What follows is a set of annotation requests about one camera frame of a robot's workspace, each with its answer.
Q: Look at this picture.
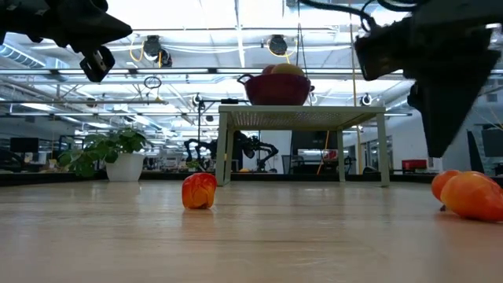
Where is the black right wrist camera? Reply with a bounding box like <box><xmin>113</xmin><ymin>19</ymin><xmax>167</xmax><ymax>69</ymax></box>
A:
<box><xmin>353</xmin><ymin>17</ymin><xmax>410</xmax><ymax>82</ymax></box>

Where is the small orange yellow pear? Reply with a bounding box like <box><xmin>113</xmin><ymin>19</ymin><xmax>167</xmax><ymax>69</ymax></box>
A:
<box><xmin>439</xmin><ymin>170</ymin><xmax>503</xmax><ymax>222</ymax></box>
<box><xmin>431</xmin><ymin>169</ymin><xmax>463</xmax><ymax>212</ymax></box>

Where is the pale green perforated shelf riser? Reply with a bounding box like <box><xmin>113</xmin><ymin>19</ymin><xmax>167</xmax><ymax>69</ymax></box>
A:
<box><xmin>214</xmin><ymin>104</ymin><xmax>391</xmax><ymax>188</ymax></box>

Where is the purple colander bowl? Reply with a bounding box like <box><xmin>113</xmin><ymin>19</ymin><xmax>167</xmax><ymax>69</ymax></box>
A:
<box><xmin>237</xmin><ymin>72</ymin><xmax>316</xmax><ymax>106</ymax></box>

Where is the black aluminium table frame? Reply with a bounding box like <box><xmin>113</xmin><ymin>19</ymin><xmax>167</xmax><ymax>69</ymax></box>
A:
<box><xmin>0</xmin><ymin>171</ymin><xmax>503</xmax><ymax>188</ymax></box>

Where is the dark desk monitor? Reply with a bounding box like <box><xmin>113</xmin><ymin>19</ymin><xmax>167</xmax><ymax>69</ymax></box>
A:
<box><xmin>9</xmin><ymin>136</ymin><xmax>40</xmax><ymax>154</ymax></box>

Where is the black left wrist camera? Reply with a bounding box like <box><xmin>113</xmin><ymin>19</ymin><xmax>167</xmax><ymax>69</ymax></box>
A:
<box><xmin>79</xmin><ymin>46</ymin><xmax>116</xmax><ymax>84</ymax></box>

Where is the red box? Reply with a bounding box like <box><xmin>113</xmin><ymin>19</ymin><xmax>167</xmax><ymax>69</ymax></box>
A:
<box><xmin>401</xmin><ymin>158</ymin><xmax>428</xmax><ymax>171</ymax></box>

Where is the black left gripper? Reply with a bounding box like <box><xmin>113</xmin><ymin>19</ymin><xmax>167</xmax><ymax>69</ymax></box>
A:
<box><xmin>35</xmin><ymin>0</ymin><xmax>133</xmax><ymax>54</ymax></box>

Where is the black wall monitor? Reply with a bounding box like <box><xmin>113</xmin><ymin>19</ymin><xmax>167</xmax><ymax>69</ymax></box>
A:
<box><xmin>482</xmin><ymin>127</ymin><xmax>503</xmax><ymax>159</ymax></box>

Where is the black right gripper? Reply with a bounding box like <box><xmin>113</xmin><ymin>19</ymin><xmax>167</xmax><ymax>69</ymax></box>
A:
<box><xmin>404</xmin><ymin>15</ymin><xmax>503</xmax><ymax>158</ymax></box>

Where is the small red orange pepper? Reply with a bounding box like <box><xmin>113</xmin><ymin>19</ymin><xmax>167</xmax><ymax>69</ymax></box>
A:
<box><xmin>181</xmin><ymin>172</ymin><xmax>218</xmax><ymax>210</ymax></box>

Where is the green potted plant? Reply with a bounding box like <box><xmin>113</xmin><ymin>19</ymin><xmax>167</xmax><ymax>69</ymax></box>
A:
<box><xmin>57</xmin><ymin>127</ymin><xmax>149</xmax><ymax>183</ymax></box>

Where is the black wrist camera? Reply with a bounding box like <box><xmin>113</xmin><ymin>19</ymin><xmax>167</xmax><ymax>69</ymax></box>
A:
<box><xmin>79</xmin><ymin>46</ymin><xmax>116</xmax><ymax>84</ymax></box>
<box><xmin>353</xmin><ymin>17</ymin><xmax>410</xmax><ymax>82</ymax></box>

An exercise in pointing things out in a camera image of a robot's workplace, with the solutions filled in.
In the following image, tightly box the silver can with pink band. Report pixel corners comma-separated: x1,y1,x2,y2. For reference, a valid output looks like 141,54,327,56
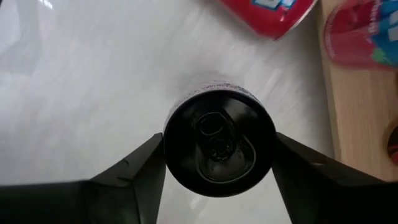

※ ※ ※

EXERCISE: List the lines of the records where "image" occurs.

ANSWER BELOW:
An exercise in pointing things out in a camera image of a robot's workplace, with the solutions filled in.
In the following image, tightly box the silver can with pink band. Report pixel corners comma-separated: x1,y1,x2,y2. For reference, a valid output looks like 141,54,327,56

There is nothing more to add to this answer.